The market segment has been hit by a spate of bad news as of late, with higher rates threatening the high multiple growth stocks that populate the sector, persistent supply chain problems, and now Netflix’s big miss moving the entire tech sector down broadly as it bolsters concerns about bubble-like valuations.
While online retail was recently cited as a bright spot in retail sales numbers, the momentum from Netflix’s crash appears to be impacting e-commerce giant Amazon (AMZN) and adding to existing aforementioned factors squeezing the industry.
For Etsy (ETSY), the broader market dynamics bearing down on the sector only add to growing concerns about a potential sellers union forming to fight higher fees. In another sort of contagion, this concern on fees might be fueling the steep drop in shares of Shopify (SHOP) as well. Each stock has lost about half of their value in just the first few months of 2022.

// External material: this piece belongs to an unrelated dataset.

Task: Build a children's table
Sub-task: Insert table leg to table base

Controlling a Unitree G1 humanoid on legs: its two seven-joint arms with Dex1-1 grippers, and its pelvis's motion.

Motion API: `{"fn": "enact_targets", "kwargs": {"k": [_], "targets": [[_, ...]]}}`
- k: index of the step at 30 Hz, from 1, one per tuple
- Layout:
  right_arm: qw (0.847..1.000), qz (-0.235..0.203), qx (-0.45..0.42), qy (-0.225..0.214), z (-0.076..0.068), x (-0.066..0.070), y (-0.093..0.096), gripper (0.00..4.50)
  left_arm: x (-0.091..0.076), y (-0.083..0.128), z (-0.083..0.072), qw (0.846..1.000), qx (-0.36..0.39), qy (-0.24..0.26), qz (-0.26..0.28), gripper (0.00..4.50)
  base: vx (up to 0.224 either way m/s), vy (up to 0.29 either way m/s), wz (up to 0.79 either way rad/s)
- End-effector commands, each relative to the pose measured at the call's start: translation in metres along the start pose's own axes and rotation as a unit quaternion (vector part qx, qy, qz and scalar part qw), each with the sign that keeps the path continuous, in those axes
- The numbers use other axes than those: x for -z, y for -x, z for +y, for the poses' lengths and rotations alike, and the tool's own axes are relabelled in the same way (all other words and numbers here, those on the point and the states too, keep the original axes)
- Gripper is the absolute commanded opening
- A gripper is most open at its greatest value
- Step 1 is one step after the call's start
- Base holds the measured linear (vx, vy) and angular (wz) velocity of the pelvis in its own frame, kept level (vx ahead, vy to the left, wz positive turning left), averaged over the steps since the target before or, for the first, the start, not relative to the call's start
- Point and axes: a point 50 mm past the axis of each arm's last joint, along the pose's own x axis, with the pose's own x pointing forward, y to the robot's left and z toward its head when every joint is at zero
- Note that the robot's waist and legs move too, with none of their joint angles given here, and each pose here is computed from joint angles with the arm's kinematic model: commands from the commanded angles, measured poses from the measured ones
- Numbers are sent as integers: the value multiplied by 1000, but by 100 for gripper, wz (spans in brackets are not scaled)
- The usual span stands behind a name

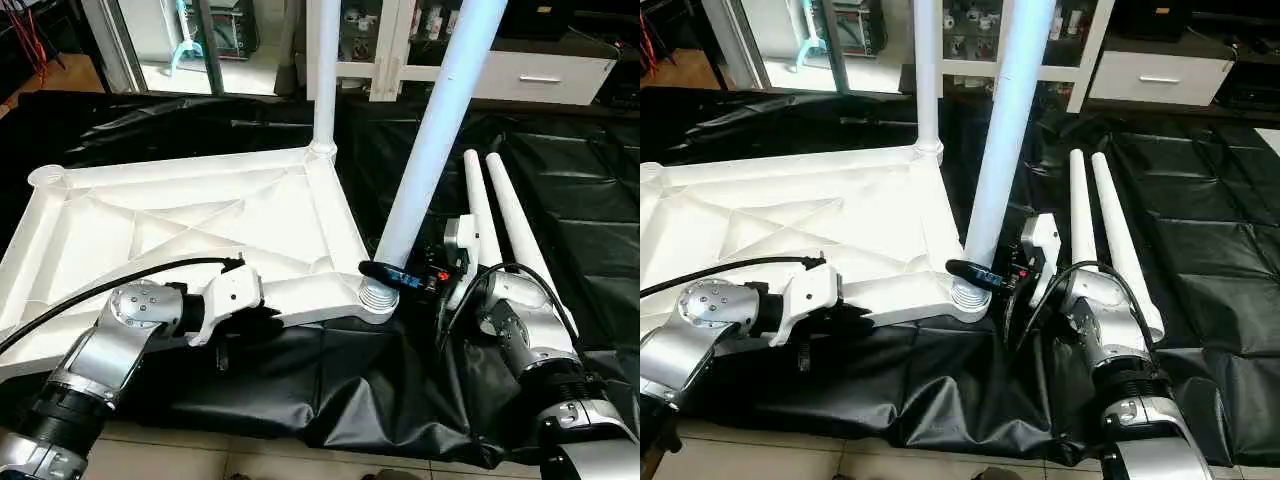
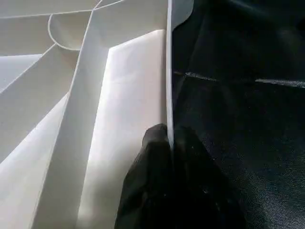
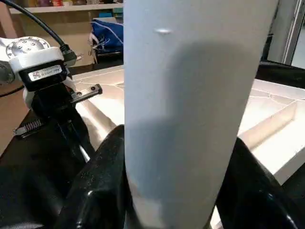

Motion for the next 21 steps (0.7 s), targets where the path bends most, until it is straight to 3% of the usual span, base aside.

In terms of price point, there is concern that inflationary pressures are set to hurt retailers for big ticket items like furniture and cars most, helping to explain the erosion in share price for companies like Wayfair (W) and Carvana (CVNA).
“We continue to look out for signs that the conflict in Ukraine, inflation, rising interest rates, and recessionary concerns are impacting consumer non-discretionary sales (in particularly higher-ASPs products),” Baird analyst Colin Sebastian wrote in a recent note to clients.
He also noted that Google search trends for “Carvana”, “Used Cars” and “Vroom” are all falling by double digits week over week, while furniture search trends related to firms like Wayfair remained largely flat. While tax refunds may rebound these trends, the rapid deterioration in search interest for autos especially was noted as a point of concern.
Carvana (CVNA) is scheduled to announce Q1 earnings results after market close. The company has been inconsistent in recent quarters’ earnings releases, only exceeding EPS estimates 25% of the time.